Here are the three big investing lessons of 2016 that can be applied to good effect over the long term:

1) Discipline works.

January was greeted with panic-inspiring headlines like, “Worst Opening Week in History.” While hyperbolic, the truth in headlines such as these may have been more than enough to scare off investors frustrated by seemingly unrewarded discipline in recent years.

With threats of international instability (Brexit) and domestic volatility (historically wacky election cycle), there were ready reasons to cash in even the most well-conceived investment plan, opting for observer status over participant. But to do so would’ve been a huge mistake.

Indeed, the S&P 500 logged an impressive 11.9% for the year, with small- and value-oriented indices pointing even higher.

2) Diversification works.

How can a simple, balanced 60/40 portfolio have better outcomes than investors who try to “beat the market”? Through diversification. In 2016, a portfolio that invested 40% in watching-paint-dry short-term U.S. Treasuries — and that also diversified its equity holdings among asset classes that evidence indicates expose investors to outperformance — had a good chance of matching or even topping the S&P 500’s return for 2016.

Ordinarily, translating any single year’s performance into a lifelong investment strategy would be a regrettable mistake, but in 2016 the market mirrored the historical evidence suggesting that certain factors direct us to particular investment disciplines worthy of emulation. Or in simpler terms, stocks make more than bonds, small-cap stocks make more than large-cap stocks, and value stocks make more than growth — and it may be a good idea to reflect this in your portfolio.

3) Prognostication doesn’t work and punditry doesn’t help.

“Man plans and God laughs,” according to a Yiddish proverb. No, I’d never attribute divinity to the imperfect market, but I’m happy to attribute fallible humanity to those who attempt to divine the market’s next move.

Every year, Wall Street oracles discern what the market will do through notoriously errant forecasts.
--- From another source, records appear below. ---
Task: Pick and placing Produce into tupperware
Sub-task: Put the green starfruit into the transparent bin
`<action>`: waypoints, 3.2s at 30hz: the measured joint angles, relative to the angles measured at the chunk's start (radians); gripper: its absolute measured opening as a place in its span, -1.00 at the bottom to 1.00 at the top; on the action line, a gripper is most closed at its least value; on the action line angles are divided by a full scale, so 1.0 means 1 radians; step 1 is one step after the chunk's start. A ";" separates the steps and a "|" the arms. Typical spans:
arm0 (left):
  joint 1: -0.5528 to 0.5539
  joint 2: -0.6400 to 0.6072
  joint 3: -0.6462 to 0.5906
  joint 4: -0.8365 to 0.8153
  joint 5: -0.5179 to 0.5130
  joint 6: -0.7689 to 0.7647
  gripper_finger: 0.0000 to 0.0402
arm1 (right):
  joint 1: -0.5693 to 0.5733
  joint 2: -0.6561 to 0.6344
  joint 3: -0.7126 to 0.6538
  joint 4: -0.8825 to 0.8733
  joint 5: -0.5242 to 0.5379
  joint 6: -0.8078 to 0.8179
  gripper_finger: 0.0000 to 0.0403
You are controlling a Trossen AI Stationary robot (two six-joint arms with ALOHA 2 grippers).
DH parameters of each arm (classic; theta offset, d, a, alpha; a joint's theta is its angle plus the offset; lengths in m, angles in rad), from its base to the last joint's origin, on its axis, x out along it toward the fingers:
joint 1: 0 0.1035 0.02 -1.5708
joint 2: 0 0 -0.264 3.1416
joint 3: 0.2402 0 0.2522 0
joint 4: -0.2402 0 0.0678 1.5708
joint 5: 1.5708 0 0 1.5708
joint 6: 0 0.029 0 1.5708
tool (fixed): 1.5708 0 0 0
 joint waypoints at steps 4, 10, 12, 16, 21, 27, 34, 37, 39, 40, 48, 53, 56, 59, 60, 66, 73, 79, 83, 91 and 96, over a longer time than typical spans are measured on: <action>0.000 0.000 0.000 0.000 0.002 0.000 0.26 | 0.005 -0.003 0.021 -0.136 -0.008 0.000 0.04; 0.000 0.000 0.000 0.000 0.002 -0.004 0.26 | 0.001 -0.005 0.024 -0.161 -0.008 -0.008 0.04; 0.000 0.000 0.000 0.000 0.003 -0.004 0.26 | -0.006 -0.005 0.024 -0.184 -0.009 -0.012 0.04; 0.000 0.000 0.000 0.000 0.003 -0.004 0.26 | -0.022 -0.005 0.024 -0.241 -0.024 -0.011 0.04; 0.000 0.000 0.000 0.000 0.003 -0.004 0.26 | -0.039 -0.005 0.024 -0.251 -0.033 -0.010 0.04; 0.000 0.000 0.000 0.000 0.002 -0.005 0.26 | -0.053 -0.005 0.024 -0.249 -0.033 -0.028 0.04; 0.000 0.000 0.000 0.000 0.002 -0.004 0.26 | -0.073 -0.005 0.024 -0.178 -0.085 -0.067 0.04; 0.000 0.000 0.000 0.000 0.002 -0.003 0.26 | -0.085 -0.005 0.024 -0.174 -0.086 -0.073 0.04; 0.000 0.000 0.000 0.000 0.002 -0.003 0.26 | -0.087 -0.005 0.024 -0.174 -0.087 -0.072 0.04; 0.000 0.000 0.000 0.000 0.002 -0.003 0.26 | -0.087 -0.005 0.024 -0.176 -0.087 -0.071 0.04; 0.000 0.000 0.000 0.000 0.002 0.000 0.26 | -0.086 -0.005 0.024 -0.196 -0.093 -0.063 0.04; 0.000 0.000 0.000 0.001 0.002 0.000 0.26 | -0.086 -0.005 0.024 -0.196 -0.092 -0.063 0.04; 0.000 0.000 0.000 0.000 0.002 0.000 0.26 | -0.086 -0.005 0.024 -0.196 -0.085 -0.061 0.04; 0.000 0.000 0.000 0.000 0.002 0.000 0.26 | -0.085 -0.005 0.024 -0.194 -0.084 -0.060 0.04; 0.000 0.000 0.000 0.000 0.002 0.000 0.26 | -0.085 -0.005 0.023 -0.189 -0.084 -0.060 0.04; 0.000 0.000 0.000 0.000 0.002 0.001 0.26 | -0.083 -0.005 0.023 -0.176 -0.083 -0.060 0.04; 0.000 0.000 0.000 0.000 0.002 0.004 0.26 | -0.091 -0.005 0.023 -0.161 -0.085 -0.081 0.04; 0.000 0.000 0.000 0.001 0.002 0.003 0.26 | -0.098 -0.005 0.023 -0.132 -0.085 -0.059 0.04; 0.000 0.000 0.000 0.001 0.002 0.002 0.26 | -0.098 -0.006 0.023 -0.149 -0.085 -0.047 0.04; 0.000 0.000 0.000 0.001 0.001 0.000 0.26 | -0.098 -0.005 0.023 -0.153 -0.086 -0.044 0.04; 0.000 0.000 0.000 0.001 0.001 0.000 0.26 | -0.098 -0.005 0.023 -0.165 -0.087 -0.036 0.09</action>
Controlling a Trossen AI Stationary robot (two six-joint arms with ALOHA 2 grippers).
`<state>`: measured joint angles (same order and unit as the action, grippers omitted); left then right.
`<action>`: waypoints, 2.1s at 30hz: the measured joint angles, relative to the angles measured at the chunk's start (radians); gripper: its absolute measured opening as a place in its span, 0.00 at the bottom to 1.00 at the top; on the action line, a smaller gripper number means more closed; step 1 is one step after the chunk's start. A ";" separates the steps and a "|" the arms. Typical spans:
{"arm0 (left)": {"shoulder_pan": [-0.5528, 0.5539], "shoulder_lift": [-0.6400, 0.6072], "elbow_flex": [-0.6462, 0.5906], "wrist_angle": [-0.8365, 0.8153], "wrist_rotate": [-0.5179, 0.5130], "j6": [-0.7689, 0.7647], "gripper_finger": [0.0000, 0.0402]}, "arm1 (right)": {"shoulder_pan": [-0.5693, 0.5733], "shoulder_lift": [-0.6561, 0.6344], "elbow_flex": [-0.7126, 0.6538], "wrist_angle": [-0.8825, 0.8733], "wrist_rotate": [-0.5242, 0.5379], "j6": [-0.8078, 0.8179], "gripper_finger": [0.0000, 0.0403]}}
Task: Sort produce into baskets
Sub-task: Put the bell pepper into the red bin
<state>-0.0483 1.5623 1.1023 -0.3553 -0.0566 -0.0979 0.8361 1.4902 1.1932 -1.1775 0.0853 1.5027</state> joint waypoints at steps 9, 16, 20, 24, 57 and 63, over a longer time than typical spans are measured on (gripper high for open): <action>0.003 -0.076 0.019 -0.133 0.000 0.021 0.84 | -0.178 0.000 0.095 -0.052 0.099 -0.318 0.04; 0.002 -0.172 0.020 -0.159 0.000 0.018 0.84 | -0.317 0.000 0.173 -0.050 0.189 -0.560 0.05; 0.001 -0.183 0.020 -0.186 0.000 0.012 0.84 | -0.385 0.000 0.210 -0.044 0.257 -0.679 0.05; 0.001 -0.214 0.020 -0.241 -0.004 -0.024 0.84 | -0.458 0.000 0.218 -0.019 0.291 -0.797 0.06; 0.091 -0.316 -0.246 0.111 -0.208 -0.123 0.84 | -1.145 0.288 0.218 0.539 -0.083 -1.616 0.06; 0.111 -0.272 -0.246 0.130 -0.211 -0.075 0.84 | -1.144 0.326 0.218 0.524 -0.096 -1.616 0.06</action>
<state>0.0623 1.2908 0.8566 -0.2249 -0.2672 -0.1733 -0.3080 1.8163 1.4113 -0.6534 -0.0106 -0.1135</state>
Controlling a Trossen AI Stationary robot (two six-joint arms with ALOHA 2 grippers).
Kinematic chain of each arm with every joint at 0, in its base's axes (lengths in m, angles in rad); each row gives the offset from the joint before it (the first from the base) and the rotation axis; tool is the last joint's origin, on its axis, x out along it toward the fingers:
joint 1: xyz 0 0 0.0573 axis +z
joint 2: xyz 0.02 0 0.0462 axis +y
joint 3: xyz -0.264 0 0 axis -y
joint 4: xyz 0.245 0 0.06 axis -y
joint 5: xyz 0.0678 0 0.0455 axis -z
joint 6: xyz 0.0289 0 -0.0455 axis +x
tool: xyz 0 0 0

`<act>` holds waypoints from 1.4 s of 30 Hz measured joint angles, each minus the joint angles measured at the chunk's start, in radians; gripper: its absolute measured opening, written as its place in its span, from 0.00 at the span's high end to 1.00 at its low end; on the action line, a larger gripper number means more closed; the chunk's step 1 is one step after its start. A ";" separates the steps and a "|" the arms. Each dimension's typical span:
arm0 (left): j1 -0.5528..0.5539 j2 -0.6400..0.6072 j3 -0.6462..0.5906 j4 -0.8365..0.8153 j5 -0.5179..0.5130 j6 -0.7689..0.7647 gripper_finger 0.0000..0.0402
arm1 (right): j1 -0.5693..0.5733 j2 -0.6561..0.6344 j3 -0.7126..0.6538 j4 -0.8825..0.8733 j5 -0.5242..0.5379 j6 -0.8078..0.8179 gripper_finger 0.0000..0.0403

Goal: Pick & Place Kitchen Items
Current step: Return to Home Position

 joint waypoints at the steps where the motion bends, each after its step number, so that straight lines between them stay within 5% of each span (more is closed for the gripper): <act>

Every day, an endless stream of talking heads rationalize the meaning of past market moves and presume to postulate its future direction. More often than not, they’re just plain wrong.

Or, as my colleague Larry Swedroe bluntly advises, “You should ignore all market forecasts because no one knows anything.”

Great Britain’s exit from the European Union was supposed to unhinge the global economy, but most have already forgotten the meaning of Brexit. The market then sent clear signs that it preferred one presidential candidate over the other, followed by a rash of recessionary predictions in the case of an upset. But the markets processed the monumental election surprise before the next day’s market close — doing precisely the opposite of what the “smart money” said it would do.

I don’t mean to suggest that the market will always ignore macroeconomic events and political surprises in search of higher ground. But.

The market is going to do whatever the heck it wants, regardless of the balderdash-du-jour pundits and prognosticators say it will do. It will peak when it “should” plummet and it will sink when it “should” sail.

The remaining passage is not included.